Despite support in NEDLAC for vaccine mandates and advisories from the Ministerial Advisory Committee that workplace mandates are legal, the government has been reluctant to back them, even among health care workers or teachers or other service workers in its employ. It prefers to continue encouraging vaccinations – rather limply – leaving it up to individuals to take advantage (or not) of the vaccines currently on offer.
There are likely political considerations at work here.
Firstly, as is currently being demonstrated in Europe and North America, vaccine mandates have become a rallying point for right-wing, libertarian populism. Given that the EFF has already signalled its opposition to vaccine mandates, the South African government no doubt does not want to deal with a home-grown variant of this. EFF-aligned students appear to be at the forefront of resistance to vaccine mandates in universities.
Secondly, the health system is no longer under pressure. Like many other countries, the South African government watched in horror in early 2020 as Covid infections overwhelmed hospitals in Europe – opting for a severe lockdown even before the first death was registered in South Africa. The health care system took strain during successive waves (especially in the Eastern Cape) but it now appears to be coping well.
Minister of Health Joe Phaala reported last week that Covid hospitalisations are running at about 5,000 a week, yet this accounted for less than 5% of general ward capacity, 7% of high care capacity and 8% of ICU capacity. The government thus does not have to worry – at least not for now – about politically adverse images of ambulances being turned away or of overflowing morgues.
Thirdly, as the Covid epidemic has evolved, spawning new variants that have challenged existing vaccines, the rollout was no longer the once-off silver bullet we had all hoped for. The idea of herd immunity was revealed as an impossible dream given Covid’s capacity to adapt and it was clear that most people will get infected eventually (especially after Omicron emerged).
Vaccination mainly reduces the risk of hospitalisation and death, and much less so the risk of infection. We shall probably have to get new vaccinations regularly, akin to the flu shot. Under these circumstances, it may appear politically rational to the national government to shrug off its initial bold vaccination plans and make vaccination an issue of individual responsibility rather than public policy.
This would be a costly mistake. The role of public policy in driving vaccinations continues to be crucial. As Dr Francois Venter and others argued recently, there is a strong case for ending the State of Disaster (something President Ramaphosa has yet to do) and instead focusing on the health sector and radically improving the vaccination rollout. This, they argue, could include a strong focus on those over 50+ and workplace vaccine mandates.
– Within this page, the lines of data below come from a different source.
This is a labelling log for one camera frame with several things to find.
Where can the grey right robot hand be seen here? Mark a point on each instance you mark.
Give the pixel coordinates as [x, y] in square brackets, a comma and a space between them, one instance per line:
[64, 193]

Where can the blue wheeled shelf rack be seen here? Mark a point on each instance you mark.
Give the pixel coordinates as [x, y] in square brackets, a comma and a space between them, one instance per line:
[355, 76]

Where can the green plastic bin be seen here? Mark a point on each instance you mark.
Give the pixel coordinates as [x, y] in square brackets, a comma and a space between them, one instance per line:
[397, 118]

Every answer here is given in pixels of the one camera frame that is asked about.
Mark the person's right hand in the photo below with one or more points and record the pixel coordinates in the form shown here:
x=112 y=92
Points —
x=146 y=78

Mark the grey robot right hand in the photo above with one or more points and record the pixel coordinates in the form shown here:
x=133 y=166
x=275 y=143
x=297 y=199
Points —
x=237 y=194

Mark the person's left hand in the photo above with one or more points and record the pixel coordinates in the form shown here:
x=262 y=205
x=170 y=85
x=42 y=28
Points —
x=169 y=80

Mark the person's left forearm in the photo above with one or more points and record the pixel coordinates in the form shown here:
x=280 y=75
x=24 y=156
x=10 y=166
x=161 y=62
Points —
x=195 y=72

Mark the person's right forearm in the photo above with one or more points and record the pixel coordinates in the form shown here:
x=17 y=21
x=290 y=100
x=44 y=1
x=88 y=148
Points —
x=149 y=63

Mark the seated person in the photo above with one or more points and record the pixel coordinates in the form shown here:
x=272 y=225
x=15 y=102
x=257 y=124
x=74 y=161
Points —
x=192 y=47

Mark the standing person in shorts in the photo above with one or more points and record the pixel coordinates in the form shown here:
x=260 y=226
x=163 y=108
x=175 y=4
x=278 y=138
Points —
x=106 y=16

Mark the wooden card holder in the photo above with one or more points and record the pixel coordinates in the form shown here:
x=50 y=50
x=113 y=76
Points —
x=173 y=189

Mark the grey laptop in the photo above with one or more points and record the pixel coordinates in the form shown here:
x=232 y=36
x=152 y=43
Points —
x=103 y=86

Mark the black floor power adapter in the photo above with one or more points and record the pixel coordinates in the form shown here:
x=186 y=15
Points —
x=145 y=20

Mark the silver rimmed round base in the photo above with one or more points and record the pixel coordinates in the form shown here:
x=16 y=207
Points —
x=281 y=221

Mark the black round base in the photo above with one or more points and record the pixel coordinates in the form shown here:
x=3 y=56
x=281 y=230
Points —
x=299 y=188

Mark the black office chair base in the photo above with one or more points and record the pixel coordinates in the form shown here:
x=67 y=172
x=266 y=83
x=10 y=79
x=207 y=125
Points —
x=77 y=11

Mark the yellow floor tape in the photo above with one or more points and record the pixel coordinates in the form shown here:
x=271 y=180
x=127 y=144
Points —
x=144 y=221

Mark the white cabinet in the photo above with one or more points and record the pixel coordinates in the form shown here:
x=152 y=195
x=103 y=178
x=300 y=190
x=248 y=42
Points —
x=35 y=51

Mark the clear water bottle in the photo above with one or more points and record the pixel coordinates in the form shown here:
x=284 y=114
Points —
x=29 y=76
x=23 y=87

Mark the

Most South Africans probably have some immunity from past infections, but vaccinations provide better and safer protection, especially as the virus evolves.
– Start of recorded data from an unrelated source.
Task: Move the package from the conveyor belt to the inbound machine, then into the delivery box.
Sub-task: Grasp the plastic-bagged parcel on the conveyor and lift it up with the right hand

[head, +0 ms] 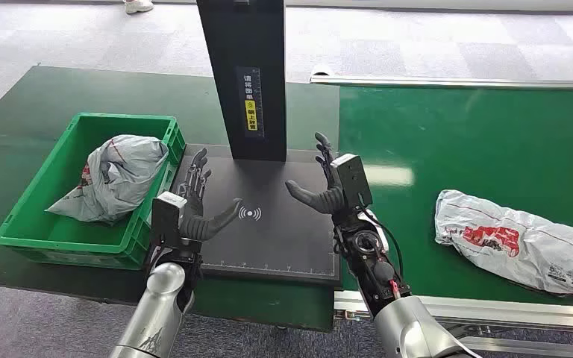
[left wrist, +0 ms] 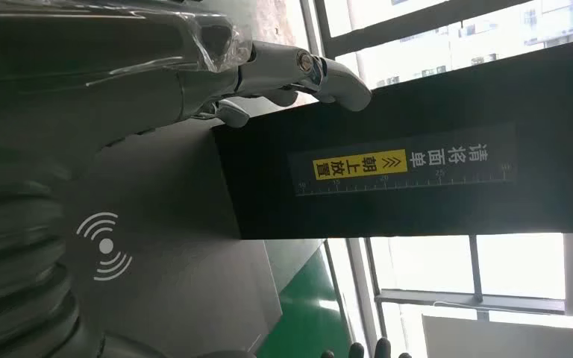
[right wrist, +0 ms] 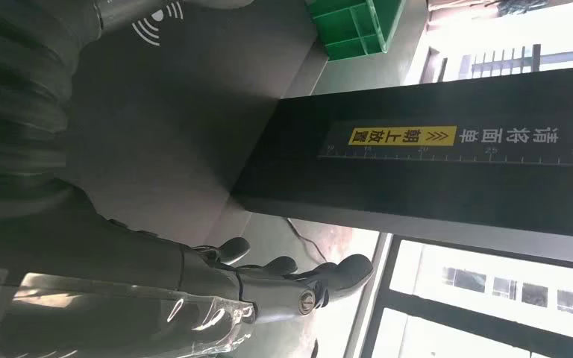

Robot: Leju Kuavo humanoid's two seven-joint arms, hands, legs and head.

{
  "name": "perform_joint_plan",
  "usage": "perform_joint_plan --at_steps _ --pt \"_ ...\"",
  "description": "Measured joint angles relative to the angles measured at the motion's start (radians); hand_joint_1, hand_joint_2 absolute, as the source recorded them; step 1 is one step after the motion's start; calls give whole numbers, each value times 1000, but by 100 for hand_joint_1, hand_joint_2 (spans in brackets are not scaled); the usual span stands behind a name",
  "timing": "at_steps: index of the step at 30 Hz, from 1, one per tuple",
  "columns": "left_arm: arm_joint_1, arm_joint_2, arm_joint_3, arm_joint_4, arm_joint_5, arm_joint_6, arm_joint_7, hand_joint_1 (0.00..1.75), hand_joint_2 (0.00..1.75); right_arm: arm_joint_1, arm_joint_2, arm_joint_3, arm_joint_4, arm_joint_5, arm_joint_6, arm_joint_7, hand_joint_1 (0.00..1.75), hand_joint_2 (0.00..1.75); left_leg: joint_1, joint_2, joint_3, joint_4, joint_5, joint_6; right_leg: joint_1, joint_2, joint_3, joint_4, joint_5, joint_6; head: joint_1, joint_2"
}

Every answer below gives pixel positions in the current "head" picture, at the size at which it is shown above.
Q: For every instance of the dark green table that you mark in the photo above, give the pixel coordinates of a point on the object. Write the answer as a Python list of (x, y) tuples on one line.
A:
[(94, 91)]

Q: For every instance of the green conveyor belt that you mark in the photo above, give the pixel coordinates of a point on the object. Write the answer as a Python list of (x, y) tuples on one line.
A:
[(464, 138)]

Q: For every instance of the grey crumpled mailer package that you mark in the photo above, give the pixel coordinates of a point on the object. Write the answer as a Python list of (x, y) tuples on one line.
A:
[(118, 178)]

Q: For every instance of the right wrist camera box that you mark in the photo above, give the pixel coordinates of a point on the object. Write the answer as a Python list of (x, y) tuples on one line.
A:
[(352, 180)]

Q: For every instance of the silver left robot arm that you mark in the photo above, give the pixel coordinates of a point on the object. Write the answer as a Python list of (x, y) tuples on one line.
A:
[(155, 306)]

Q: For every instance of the black scanner base plate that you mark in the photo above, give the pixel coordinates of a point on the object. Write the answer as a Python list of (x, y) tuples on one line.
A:
[(276, 242)]

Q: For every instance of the black scanner column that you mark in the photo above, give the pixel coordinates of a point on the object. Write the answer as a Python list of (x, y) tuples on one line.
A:
[(247, 39)]

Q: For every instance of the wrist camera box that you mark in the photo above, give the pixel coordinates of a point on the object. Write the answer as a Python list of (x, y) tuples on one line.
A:
[(352, 180), (165, 217)]

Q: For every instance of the grey mailer package red print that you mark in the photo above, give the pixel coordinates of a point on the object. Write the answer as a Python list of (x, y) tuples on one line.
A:
[(514, 242)]

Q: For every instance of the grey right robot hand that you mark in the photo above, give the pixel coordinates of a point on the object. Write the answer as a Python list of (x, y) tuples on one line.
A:
[(322, 200)]

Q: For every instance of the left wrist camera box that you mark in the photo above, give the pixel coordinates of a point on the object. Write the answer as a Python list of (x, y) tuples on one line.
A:
[(165, 217)]

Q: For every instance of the person's white shoe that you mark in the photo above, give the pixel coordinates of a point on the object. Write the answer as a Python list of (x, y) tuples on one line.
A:
[(139, 5)]

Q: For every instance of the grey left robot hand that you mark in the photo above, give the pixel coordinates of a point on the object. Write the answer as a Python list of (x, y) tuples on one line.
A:
[(195, 225)]

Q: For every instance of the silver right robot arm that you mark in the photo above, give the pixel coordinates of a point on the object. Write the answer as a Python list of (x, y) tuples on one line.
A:
[(390, 296)]

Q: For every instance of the yellow and black column label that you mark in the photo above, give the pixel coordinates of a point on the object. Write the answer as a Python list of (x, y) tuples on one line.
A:
[(251, 113)]

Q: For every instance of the green plastic crate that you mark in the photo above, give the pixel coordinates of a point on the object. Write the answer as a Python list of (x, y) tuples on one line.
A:
[(69, 237)]

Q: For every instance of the wide silver conveyor rail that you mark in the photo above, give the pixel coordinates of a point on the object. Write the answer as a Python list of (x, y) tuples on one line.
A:
[(514, 312)]

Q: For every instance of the thin silver conveyor rail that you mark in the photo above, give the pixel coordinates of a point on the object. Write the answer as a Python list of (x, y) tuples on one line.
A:
[(464, 82)]
The government is clearly taking its foot off the vaccine pedal. This will cost lives, but the government’s poor performance on vaccination is unlikely to be an electoral liability. Voters are likely to focus, as they did before Covid, on the economy, unemployment, crime and perhaps corruption. Whether the government will have any success on those challenges is an open question.
Giving up on vaccination appears to be yet another example of the government’s inability to tackle difficult challenges. What is likely, however, is that the consequence of low vaccination rates will be that South Africa will develop yet another dimension of inequality and risk: that between the vaccinated and the unvaccinated.
Views expressed are not necessarily GroundUp’s.